The commission has also confirmed that it told US authorities over a year ago that they were in breach of the EU-US Open Skies air transport agreement by not granting a foreign carrier permit to Norwegian Airline International (NAI) — the Irish subsidiary of low-cost airline, Norwegian.
NAI wants to launch a Cork to Boston service in May and a Cork to New York service in 2017.
But despite high-level EU-US talks on technical matters twice last year, and despite the European Transport Commissioner Violeta Bulc raising the issue directly with US Transport Secretary Anthony Foxx, the US Department of Transportation has still not made a decision on its licence application.

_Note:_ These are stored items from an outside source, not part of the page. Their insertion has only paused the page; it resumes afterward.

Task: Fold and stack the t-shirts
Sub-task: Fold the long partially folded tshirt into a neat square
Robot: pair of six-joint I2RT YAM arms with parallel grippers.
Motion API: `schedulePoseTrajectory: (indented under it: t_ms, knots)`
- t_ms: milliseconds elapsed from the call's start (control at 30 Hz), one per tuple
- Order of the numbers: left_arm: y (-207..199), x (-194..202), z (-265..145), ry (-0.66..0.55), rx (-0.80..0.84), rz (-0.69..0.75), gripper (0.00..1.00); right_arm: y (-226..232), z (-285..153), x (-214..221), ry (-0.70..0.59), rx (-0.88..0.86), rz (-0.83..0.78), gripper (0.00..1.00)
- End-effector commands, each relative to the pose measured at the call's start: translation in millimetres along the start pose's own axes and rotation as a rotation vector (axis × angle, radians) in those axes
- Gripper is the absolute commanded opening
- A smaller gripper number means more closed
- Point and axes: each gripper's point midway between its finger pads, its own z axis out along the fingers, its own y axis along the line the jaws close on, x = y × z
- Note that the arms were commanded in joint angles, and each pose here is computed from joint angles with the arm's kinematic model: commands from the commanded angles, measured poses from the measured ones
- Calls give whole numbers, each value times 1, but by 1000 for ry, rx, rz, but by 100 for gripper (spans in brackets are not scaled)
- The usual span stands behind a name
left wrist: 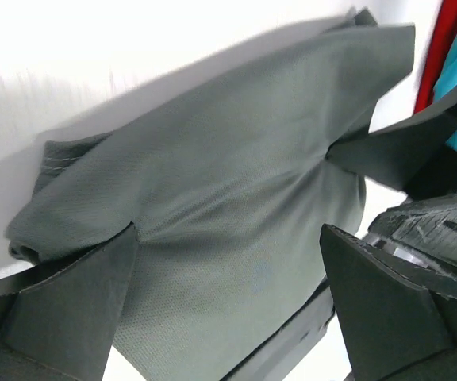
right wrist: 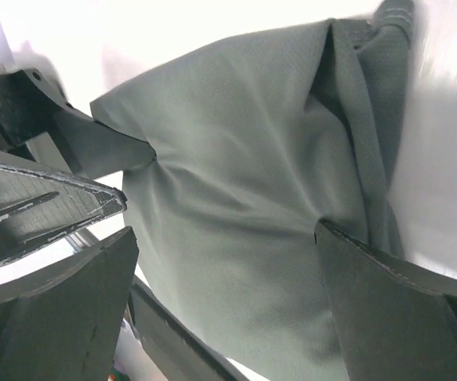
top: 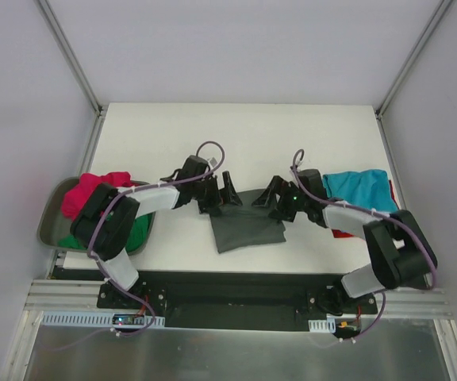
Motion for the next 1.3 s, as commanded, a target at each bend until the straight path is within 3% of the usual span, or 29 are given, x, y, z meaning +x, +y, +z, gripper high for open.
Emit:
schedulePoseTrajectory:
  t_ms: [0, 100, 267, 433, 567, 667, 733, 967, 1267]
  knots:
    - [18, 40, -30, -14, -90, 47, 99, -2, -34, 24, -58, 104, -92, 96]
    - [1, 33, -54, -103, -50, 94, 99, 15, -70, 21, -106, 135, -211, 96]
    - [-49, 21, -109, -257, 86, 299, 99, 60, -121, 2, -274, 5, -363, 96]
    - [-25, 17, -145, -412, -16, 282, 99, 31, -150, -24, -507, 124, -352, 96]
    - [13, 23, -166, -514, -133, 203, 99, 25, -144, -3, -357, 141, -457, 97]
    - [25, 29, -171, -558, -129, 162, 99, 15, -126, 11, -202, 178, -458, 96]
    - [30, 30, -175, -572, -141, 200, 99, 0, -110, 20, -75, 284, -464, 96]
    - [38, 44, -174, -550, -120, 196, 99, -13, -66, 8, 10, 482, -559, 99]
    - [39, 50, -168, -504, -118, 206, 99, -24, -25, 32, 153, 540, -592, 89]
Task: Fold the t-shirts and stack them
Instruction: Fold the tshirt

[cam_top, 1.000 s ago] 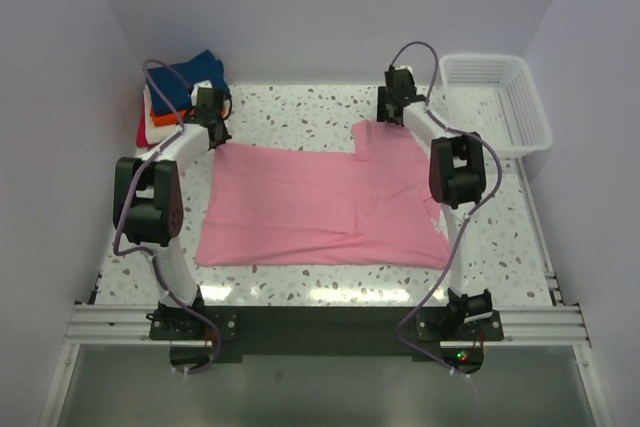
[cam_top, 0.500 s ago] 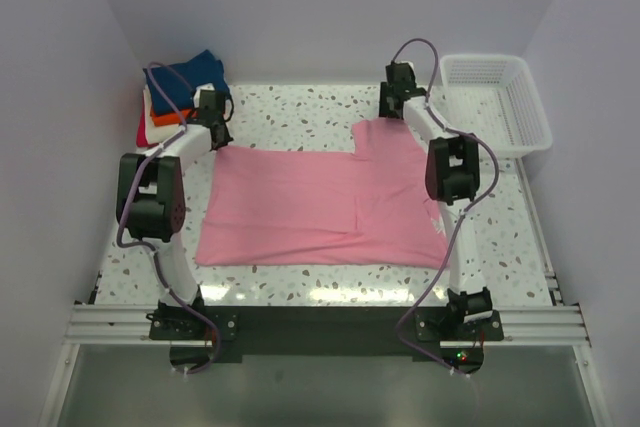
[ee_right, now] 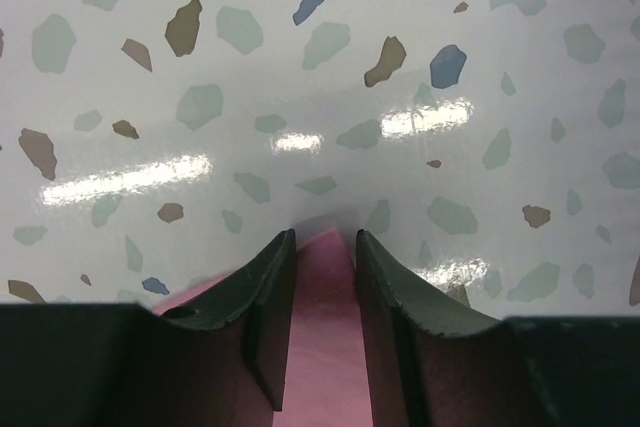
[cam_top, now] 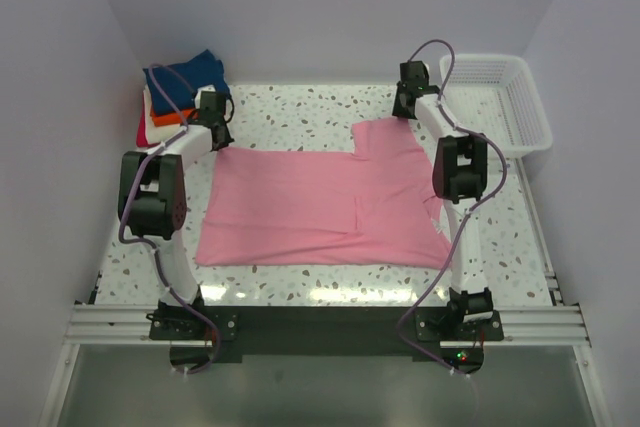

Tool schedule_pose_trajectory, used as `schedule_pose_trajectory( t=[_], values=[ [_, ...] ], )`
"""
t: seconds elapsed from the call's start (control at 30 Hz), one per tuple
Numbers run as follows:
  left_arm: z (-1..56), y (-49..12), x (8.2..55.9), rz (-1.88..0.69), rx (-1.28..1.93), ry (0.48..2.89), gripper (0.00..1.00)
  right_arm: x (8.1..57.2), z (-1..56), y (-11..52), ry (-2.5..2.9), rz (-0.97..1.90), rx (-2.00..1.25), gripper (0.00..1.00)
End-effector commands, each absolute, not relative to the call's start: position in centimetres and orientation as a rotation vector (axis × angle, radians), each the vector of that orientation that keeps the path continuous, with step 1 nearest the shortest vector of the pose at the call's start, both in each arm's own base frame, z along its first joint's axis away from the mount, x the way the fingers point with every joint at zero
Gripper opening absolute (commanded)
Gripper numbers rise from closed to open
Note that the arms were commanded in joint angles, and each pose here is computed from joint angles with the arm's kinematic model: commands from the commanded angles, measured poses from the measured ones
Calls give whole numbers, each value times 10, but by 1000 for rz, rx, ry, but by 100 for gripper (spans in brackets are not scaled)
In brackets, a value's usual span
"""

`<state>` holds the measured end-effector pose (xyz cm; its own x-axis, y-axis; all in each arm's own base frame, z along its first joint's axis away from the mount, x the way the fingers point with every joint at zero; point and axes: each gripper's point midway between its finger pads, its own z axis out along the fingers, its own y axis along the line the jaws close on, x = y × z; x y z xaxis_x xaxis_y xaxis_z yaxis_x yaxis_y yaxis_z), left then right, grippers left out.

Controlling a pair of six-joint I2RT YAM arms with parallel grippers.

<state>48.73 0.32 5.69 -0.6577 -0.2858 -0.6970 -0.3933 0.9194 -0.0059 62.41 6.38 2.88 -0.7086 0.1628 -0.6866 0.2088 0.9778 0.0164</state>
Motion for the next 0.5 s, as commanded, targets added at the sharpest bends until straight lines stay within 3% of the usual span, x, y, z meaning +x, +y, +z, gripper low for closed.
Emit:
schedule_pose_trajectory(
  t=[0.0, 0.17, 0.33, 0.47],
  values=[
    [66, 4, 504, 153, -514, 2266, 0, 611, 29, 75, 2424, 3, 282, 32],
    [68, 4, 507, 139, -508, 2253, 0, 612, 37, 84, 2417, 73, 297, 14],
    [78, 3, 514, 127, -497, 2223, 0, 614, 64, 93, 2372, 156, 304, 2],
    [81, 2, 519, 111, -489, 2215, 0, 614, 93, 92, 2319, 216, 323, 0]
  ],
)
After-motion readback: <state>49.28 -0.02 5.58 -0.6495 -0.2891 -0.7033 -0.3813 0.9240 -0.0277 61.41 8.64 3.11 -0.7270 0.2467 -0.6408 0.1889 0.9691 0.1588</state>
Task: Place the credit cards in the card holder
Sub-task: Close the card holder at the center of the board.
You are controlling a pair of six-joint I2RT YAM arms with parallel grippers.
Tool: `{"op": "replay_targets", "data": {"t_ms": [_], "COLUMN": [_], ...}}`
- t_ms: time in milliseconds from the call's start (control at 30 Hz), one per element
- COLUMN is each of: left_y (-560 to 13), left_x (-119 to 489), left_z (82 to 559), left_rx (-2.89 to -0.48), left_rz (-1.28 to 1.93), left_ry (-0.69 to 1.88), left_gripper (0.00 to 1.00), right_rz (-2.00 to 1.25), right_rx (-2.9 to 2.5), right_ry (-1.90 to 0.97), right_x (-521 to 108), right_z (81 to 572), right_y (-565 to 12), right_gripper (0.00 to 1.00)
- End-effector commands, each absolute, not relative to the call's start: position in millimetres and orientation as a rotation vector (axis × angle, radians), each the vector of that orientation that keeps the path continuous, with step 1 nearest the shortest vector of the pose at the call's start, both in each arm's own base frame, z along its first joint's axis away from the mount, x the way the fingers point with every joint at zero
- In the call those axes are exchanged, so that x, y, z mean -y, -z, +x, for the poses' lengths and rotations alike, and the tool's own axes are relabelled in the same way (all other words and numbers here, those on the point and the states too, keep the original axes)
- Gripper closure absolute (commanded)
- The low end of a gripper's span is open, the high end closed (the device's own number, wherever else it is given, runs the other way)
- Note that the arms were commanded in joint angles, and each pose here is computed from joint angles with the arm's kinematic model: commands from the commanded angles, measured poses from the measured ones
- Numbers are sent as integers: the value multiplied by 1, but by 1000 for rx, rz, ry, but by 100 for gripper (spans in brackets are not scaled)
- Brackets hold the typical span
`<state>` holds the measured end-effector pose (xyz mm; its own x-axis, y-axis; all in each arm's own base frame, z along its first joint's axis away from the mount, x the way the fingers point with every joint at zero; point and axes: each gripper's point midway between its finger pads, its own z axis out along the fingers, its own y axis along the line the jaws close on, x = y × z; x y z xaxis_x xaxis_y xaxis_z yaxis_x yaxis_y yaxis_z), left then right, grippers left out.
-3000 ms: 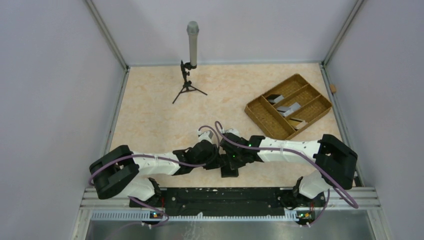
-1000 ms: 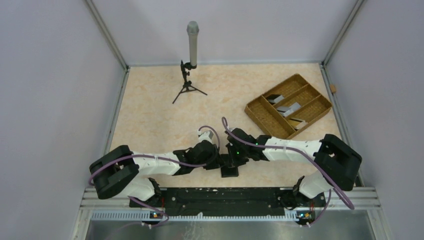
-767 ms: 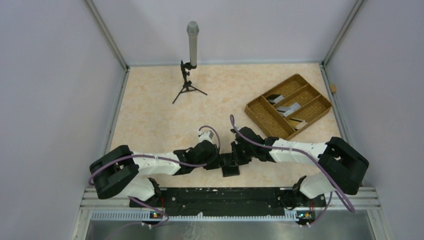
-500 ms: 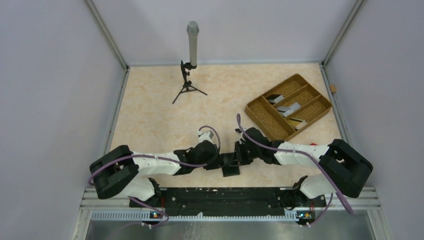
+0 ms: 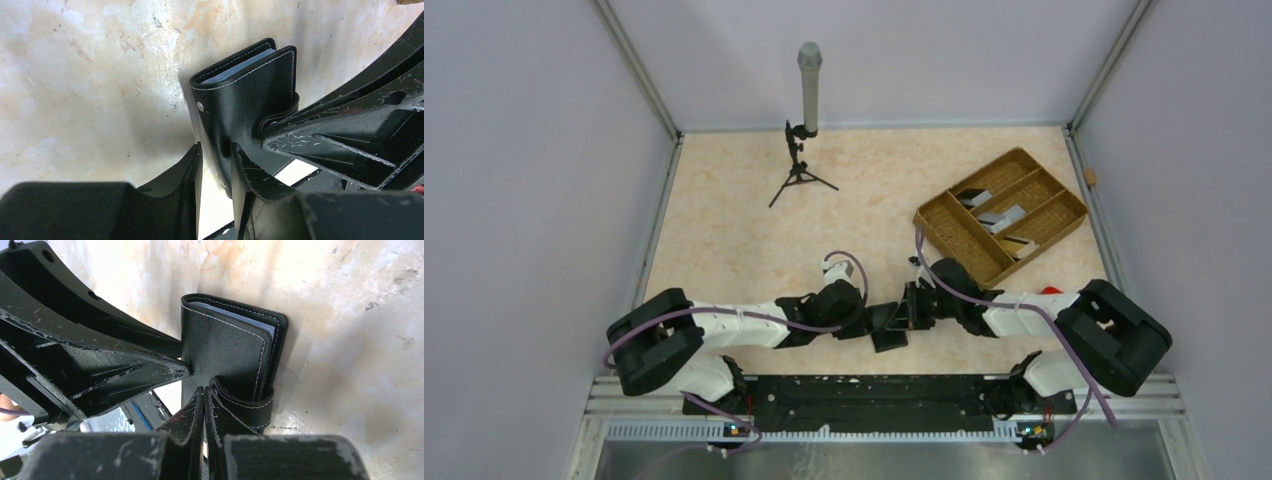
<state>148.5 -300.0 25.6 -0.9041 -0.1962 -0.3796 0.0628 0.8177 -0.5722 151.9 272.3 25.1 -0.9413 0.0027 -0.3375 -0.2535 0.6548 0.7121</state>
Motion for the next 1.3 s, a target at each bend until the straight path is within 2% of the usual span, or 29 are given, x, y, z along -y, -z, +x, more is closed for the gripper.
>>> {"op": "replay_targets", "data": {"t_ms": [0, 400, 700, 1033, 1267], "left_y": [-1, -11, -48, -52, -39], "left_x": [277, 281, 297, 321, 332], "left_z": [137, 141, 158, 179, 195], "left_rx": [-2669, -2652, -2570, -2558, -2589], "left_rz": [-75, -62, -29, 6, -10], "left_ry": [658, 661, 696, 732, 775], "left_gripper": [70, 70, 65, 60, 60], "right_rz": [-27, 123, 246, 357, 445], "right_rx": [-2793, -2805, -2805, -2789, -2780], "right_ry": [-786, -853, -909, -945, -931], "right_x": [-202, -193, -186, -182, -183], "right_z": [133, 127, 123, 125, 131], "right_y": [47, 67, 77, 80, 82], "right_gripper": [100, 100, 100, 100, 100]}}
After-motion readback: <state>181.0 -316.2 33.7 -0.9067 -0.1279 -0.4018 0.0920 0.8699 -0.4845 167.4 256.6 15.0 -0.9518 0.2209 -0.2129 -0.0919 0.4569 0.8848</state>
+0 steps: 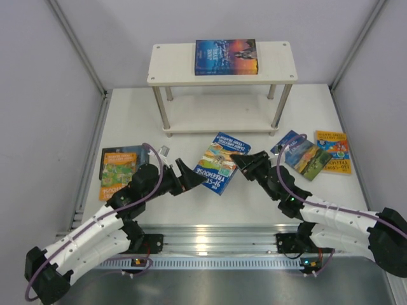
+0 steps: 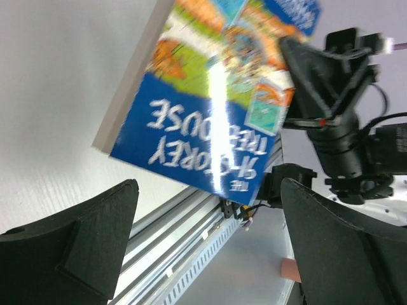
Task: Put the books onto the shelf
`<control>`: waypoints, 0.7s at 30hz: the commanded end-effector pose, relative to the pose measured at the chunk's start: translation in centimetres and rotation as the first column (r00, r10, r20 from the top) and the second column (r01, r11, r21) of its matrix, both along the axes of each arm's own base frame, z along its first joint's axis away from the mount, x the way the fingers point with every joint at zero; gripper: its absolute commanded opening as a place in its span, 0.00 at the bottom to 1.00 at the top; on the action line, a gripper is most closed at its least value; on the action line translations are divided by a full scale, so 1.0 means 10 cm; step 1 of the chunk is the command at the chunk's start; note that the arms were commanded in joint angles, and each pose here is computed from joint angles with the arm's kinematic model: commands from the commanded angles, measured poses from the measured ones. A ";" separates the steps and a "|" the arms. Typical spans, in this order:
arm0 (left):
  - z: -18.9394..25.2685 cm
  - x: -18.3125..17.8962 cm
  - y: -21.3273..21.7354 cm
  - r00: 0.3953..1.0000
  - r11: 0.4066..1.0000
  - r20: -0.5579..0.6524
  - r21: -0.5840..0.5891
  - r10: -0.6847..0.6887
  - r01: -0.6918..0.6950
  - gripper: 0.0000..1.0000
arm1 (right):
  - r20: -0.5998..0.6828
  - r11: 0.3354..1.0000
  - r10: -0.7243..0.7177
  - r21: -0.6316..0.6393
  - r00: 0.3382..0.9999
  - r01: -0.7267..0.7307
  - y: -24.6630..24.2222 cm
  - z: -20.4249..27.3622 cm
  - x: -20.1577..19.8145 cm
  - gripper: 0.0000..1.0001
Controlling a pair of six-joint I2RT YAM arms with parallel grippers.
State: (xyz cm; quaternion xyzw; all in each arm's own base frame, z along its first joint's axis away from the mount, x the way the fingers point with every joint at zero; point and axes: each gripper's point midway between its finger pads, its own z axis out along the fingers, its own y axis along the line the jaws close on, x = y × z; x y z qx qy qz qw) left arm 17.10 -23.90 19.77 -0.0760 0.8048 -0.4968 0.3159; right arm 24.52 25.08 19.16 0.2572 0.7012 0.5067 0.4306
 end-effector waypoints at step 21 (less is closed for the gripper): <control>0.24 0.37 -0.09 0.986 0.978 0.097 -0.174 0.137 -0.119 0.45 | 0.119 0.943 0.004 0.330 0.993 -0.044 0.16 0.83 -0.07 0.10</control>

The Irish Examiner has established that the European Commission informed the US authorities in November 2014 that they were in breach of the 2007 Open Skies EU-US air transport agreement by not granting the licence, and asked its American counterparts to outline this position during technical level talks of the EU-US Joint Committee in January and June 2015.
“The commission has acted in good faith and in a fully constructive manner from the beginning of this matter,” she said.
“We have responded to the US queries, provided supplementary information and clarifications as requested.
“The commission urges the US to take its decision very soon. The Commission continues to stand ready to co-operate with the US to find a resolution to the current dispute.
“It also continues its internal assessment on the options available to it under the Air Transport Agreement.”
Intense diplomatic efforts will take place this week in a bid to break the impasse, secure the licence and ensure the Cork to Boston service launches in May, as planned.
However, aviation experts said this week is effectively a make-or-break week for NAI’s bid.
Fears are now mounting that if the issue isn’t resolved by this week or next, the Boston service could be delayed, or postponed indefinitely.
Low-cost carrier Norwegian established its Irish subsidiary, NAI, to avail of the Open Skies agreement and operate the transatlantic flights from Cork Airport.
But NAI’s application to the US DoT for a foreign carrier permit, lodged over two years ago, is being opposed by several US labour unions, and by some EU airlines. It is now the longest pending application of its kind.
Cork Chamber, officials from Cork and Dublin airports, and from the Irish Aviation Authority met the US Ambassador to Ireland last week to discuss the issue.
Ireland South MEP Deirdre Clune is expected to raise the issue at the commission this week.
Despite the impasse, NAI said it is still committed to operating the routes.